Producers: Alexandra Guarnieri, Brian Drillinger, Valerie Debner, Michelle Danner and George Kolber Director: Michelle Danner Screenplay: J. Craig Styles Cast: Abigail Breslin, Ryan Phillippe, Luke Wilson, Emily VanCamp, Mireille Enos, Enrique Murciano, Josh Bowman, Brent Sexton, Sebastian Quinn, Taryn Manning, Nolan Gould, Dan Lauria, Michael Mulheren, Kyle MacLachlan, Andy Garcia and Donald Sutherland Distributor: Vertical
The case of Miranda v. Arizona, decided by the U.S. Supreme Court in 1966 on a 5-4 vote, is remembered as a crucially important contribution to the rights of those suspected of crimes, mandating that they must be notified by police of the right to remain silent and request legal counsel before being questioned. The decision is rightly recognized as a watershed in the delineation of citizens’ rights, but was controversial when it was announced and has been ever since. “Miranda’s Victim” is not only about how the decision was reached, but also about its societal ramifications.
Michelle Danner’s film follows the case from the 1963 crime of which Ernesto Miranda was accused—the abduction and rape of an eighteen-year old Maricopa woman—through his death in a barroom brawl in 1976, and hews to the legal facts fairly closely, even if some conversations have been invented and some details altered or omitted by screenwriter J. Craig Styles. But while it dramatizes the investigation that led Detectives Carroll Cooley (Enrique Murciano) and Wilfred Young (here renamed Sergeant Nealis, and played by Brent Sexton) to identify Miranda (Sebastian Quinn) as their chief suspect and the means by which they elicited his confession, as well as the trial in which he was convicted despite the efforts of lawyer Alvin Moore (Andy Garcia), the real focus, as the title indicates, is on the victim, Trish Weir (Abigail Breslin). In doing so the movie implicitly raises the question—the basis of much of the criticism about the decision—of whether the Supreme Court created an imbalance that privileged the rights of the accused over justice for victims.
Breslin is excellent as Trish Weir.
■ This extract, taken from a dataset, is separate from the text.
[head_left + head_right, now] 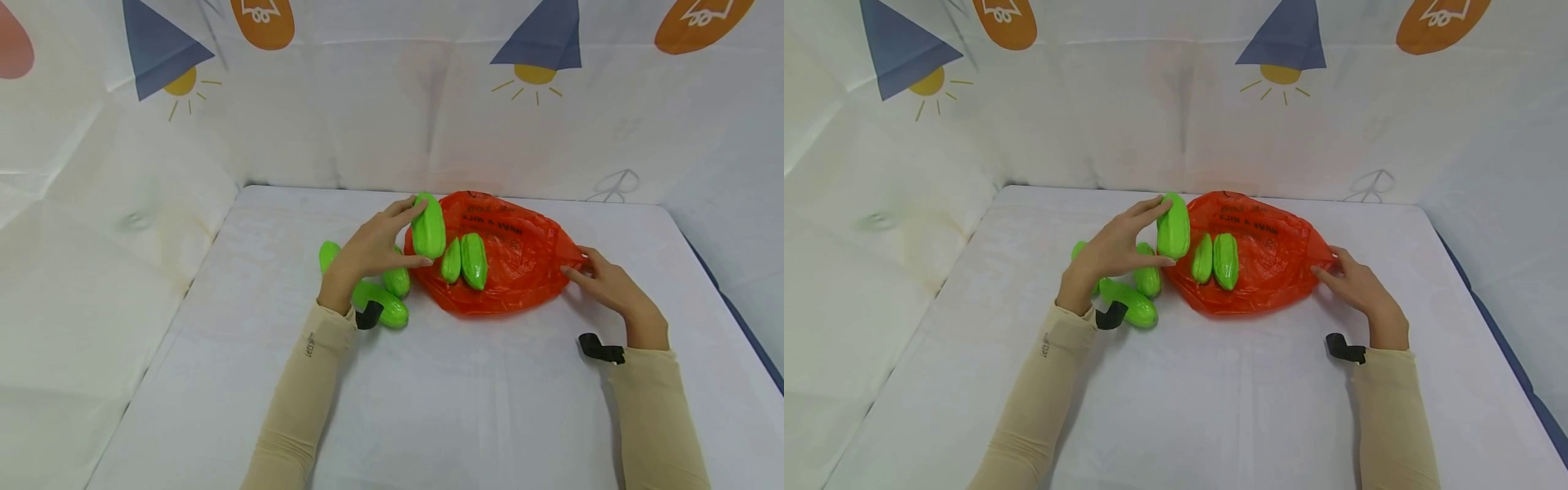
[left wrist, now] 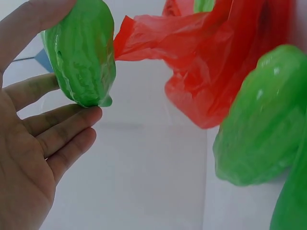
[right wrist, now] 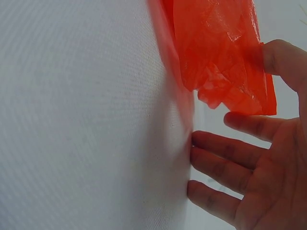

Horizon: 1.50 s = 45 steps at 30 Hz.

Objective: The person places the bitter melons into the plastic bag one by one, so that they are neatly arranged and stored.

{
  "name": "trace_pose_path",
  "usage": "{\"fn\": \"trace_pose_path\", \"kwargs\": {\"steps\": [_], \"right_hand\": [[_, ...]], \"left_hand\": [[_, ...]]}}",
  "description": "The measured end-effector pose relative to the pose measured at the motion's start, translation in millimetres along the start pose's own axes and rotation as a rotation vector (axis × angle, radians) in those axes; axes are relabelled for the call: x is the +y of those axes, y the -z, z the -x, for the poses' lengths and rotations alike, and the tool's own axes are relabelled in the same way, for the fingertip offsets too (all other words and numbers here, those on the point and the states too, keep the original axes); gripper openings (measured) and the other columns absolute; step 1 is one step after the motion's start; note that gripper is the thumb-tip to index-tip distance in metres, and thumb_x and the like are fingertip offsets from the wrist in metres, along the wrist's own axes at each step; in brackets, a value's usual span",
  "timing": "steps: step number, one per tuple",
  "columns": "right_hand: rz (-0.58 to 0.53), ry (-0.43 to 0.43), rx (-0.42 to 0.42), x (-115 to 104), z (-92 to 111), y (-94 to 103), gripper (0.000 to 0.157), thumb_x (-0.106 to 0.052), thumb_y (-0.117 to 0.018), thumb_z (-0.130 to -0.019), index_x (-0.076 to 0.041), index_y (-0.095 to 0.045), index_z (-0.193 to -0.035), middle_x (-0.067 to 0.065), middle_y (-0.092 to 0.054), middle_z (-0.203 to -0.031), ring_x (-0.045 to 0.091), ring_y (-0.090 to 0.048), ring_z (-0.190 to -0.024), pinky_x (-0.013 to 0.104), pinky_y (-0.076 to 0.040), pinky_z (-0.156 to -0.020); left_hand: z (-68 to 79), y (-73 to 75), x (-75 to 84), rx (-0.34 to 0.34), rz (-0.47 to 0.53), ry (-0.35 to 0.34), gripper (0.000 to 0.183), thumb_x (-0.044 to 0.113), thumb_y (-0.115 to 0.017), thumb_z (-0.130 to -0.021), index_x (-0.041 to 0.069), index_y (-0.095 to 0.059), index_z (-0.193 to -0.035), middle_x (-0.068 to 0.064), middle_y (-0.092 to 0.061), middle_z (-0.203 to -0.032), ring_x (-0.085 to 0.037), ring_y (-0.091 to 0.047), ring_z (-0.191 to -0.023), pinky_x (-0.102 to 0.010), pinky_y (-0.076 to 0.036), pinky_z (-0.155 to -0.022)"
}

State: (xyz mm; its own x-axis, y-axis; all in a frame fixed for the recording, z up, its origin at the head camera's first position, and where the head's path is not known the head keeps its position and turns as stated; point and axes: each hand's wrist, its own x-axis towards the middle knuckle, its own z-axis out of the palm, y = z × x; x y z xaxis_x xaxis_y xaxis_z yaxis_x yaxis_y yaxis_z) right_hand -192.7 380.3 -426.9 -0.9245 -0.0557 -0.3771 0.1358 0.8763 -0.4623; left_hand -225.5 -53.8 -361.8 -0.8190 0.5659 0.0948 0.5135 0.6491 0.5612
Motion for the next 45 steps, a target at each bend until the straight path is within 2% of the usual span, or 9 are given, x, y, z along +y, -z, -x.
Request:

Her abduction as she walked from the bus that had brought her home from her job at a local movie theatre, and the rape that followed, are depicted discreetly but tellingly, and the reaction of her mother Zeola (Mireille Enos), who urges her not to report the incident for fear of injuring her reputation, is shockingly commonplace of its time; fortunately her sister Ann (Emily VanCamp) feels differently and encourages her to go to the hospital (the brusque doctor who examines here there is played by Dan Lauria) and then to the police.
The result is the identification of Miranda as the chief suspect, his interrogation and confession, and his initial conviction in the trial that pitted Moore against prosecutor Lawrence Turoff (Luke Wilson). But the outcome in turn elicits an appeal led by the American Civil Liberties Union, which leads to the Supreme Court decision announced by Chief Justice Earl Warren (Kyle MacLachlan). It requires the retrial of Miranda with his confession suppressed and the accused now defended by hotshot attorney John Flynn (Ryan Phillippe), and Weir forced to relive her trauma. In a trial presided over stoically by Judge Laurance Wren (Donald Sutherland), evidence provided by Miranda’s common-law wife Twila Hoffman (Taryn Manning) probes decisive, leading to a second conviction and incarceration. Miranda is in time paroled and killed, his murderer ironically never caught.
“Miranda’s Victim” is, from a cinematic perspective, not terribly impressive: Danner’s direction is prosaic, Teferi Seifu’s editing solemn and Pierluigi Malavasi’s cinematography pallid. And the approach is at times awfully heavy handed: having Weir, at the beginning of the film, peek into the theatre’s auditorium just in time to see Gregory Peck, as Atticus Finch, speaking about the integrity of the judicial system in securing justice, is more than a trifle obvious. One might also quarrel with the portrayal of the original police treatment of Miranda: as shown here, the caution with which Cooley and Nealis work to stay within existing rules comes across as almost lovingly old-fashioned, like Jack Webb might have dramatized it in “Dragnet.”
Nonetheless the period detail of Lily Gueria and Rick Butler’s production design and Jennifer Leigh-Scott’s costumes is convincing, and the performances are generally strong, with Breslin getting solid support from Wilson, Phillippe, Garcia, Sutherland, Manning and most of the supporting cast, including Quinn, despite a tendency to depict Miranda in a more favorable light than perhaps he deserved. In what amounts to a cameo MacLachlan makes Warren rather too smugly self-righteous, and Enos overdoes the pushiness of Weir’s mother (as does Josh Bowman the rage of her embarrassed husband). But overall the acting is more subdued.
So while as a piece of filmmaking this is just workmanlike, it represents an earnest treatment of an important legal precedent and an affecting portrait of a heroic young woman.